WHAT IS NEEDED
Everything from the first line of the data through the line with "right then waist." is to be echoed exactly, minus the pictures.

━━━━━━━━━━━━━━━━

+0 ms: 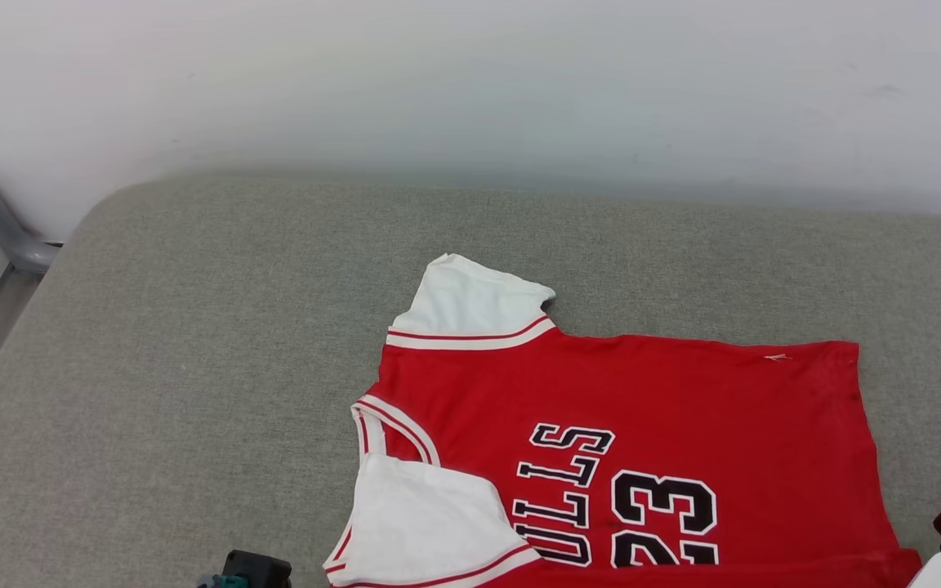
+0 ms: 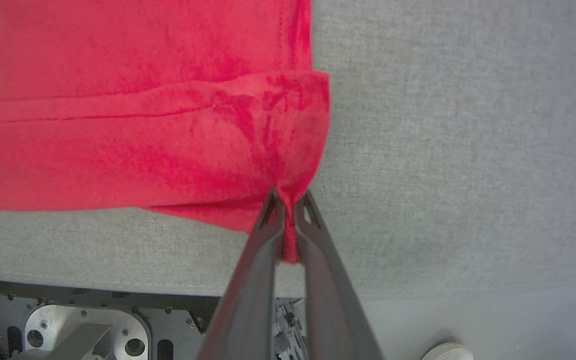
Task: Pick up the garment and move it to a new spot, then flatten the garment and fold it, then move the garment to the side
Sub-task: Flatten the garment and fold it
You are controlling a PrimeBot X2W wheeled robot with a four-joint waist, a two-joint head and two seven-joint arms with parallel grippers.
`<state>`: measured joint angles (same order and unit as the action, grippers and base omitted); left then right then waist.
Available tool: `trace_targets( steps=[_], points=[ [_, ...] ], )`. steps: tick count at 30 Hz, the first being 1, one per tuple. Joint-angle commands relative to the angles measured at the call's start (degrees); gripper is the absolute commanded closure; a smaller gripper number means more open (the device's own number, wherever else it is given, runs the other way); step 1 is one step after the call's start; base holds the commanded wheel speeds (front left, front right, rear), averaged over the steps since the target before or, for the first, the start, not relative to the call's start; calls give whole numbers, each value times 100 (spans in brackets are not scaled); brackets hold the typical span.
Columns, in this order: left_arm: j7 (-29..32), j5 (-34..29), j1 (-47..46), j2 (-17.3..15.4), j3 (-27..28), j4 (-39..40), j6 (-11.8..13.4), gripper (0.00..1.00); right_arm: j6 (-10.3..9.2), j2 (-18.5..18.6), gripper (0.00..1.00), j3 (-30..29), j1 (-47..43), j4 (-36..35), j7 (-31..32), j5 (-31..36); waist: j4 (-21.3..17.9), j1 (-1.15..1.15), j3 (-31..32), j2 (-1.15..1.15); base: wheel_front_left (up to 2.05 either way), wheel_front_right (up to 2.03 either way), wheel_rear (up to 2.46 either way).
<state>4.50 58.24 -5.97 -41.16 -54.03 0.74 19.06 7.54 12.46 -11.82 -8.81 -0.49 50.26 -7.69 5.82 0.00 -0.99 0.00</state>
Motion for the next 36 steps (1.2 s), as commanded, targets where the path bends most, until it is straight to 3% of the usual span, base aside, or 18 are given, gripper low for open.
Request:
trace_targets(
  steps=[1, 6, 7, 8, 10, 14, 20, 23, 31, 36],
  points=[
    [20, 2, 60, 14, -23, -35, -13, 100, -11, -29, 100, -20, -99, -26, 15, -8, -9, 0, 11, 0, 0, 0, 0],
    [75, -11, -17, 83, -82, -176, -90, 100, -11, -90, 100, -24, -96, 104, -144, -34, -27, 0, 23, 0, 0, 0, 0],
    [70, -23, -39, 93, -84, -201, -98, 100, -11, -93, 80, -32, -56, 109, -218, -18, -31, 0, 23, 0, 0, 0, 0],
    [20, -57, -71, 104, -70, -225, -99, 99, -11, -91, 0, -37, -15, 127, -282, -1, -35, 0, 24, 0, 0, 0, 0],
    [-68, -99, -118, 121, -39, -267, -91, 0, -11, -64, 0, 12, 68, 116, -456, -43, -44, 0, 28, 0, 0, 0, 0],
    [-384, -183, -193, 157, 108, -286, -57, 0, -10, 15, 0, 66, 266, -28, -1028, -134, -61, 0, 58, 0, 0, 0, 0],
    [-1558, -517, -403, 289, 598, -220, -17, 0, -10, 60, 0, 213, 590, -263, -2272, -242, -86, 0, 115, 0, 0, 0, 0],
    [-1858, -738, -489, 350, 830, -153, -23, 0, -8, -14, 0, 275, 695, -335, -2915, -232, -93, 0, 105, 0, 0, 0, 0],
    [-1971, -1650, -169, 893, 1843, 147, -235, 0, -8, -277, 0, 439, 774, -371, -4297, -255, -111, 0, 15, 0, 0, 0, 0],
    [-1971, -2187, 87, 1280, 2434, 189, -553, 0, -8, -414, 0, 496, 810, -288, -4646, -204, -183, 0, -91, 0, 0, 0, 0]
  ],
)
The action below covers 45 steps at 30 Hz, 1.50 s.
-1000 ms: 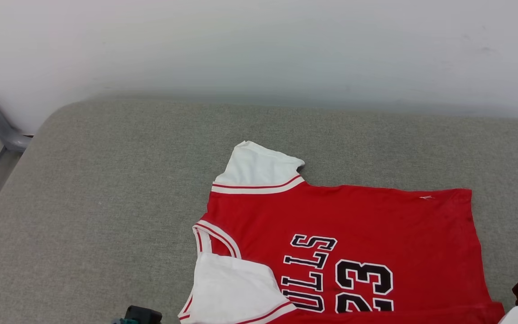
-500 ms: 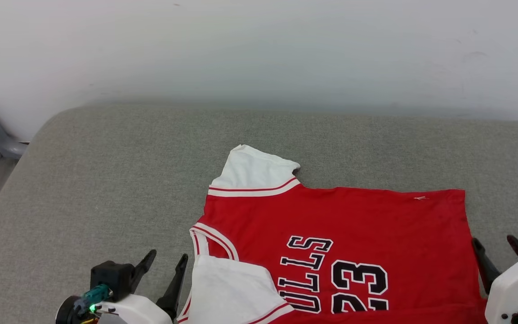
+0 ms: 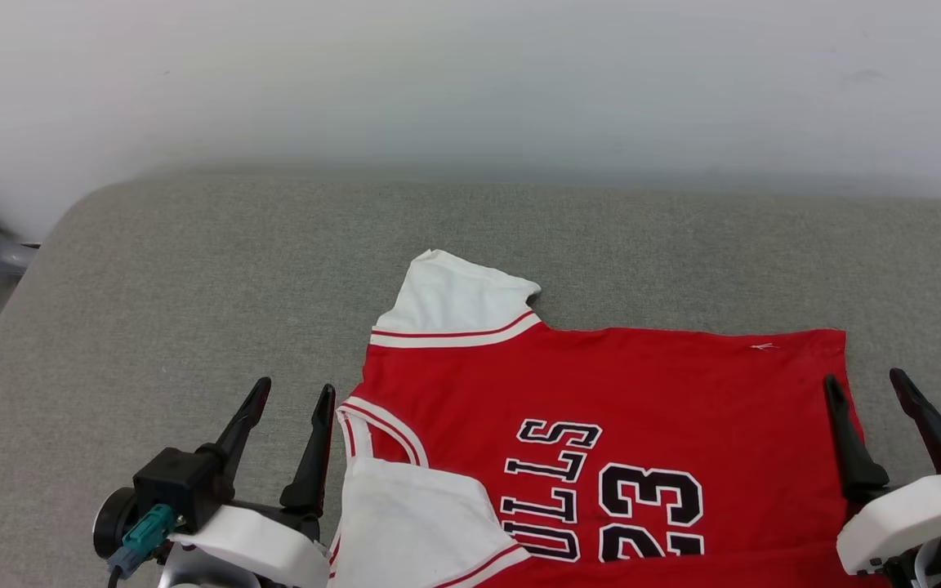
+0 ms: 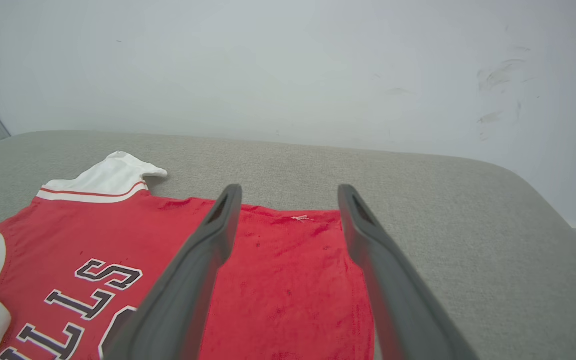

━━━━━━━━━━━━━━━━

FINISHED TASK
+0 ms: 
+0 ms: 
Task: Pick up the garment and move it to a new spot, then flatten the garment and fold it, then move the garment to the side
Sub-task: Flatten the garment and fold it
You are controlling a PrimeBot X2W wheeled robot with a four-joint waist, a two-joint head and two seven-joint arms with parallel grippers.
`<state>`: measured joint angles (same order and unit as the action, grippers and base omitted); left then right then waist.

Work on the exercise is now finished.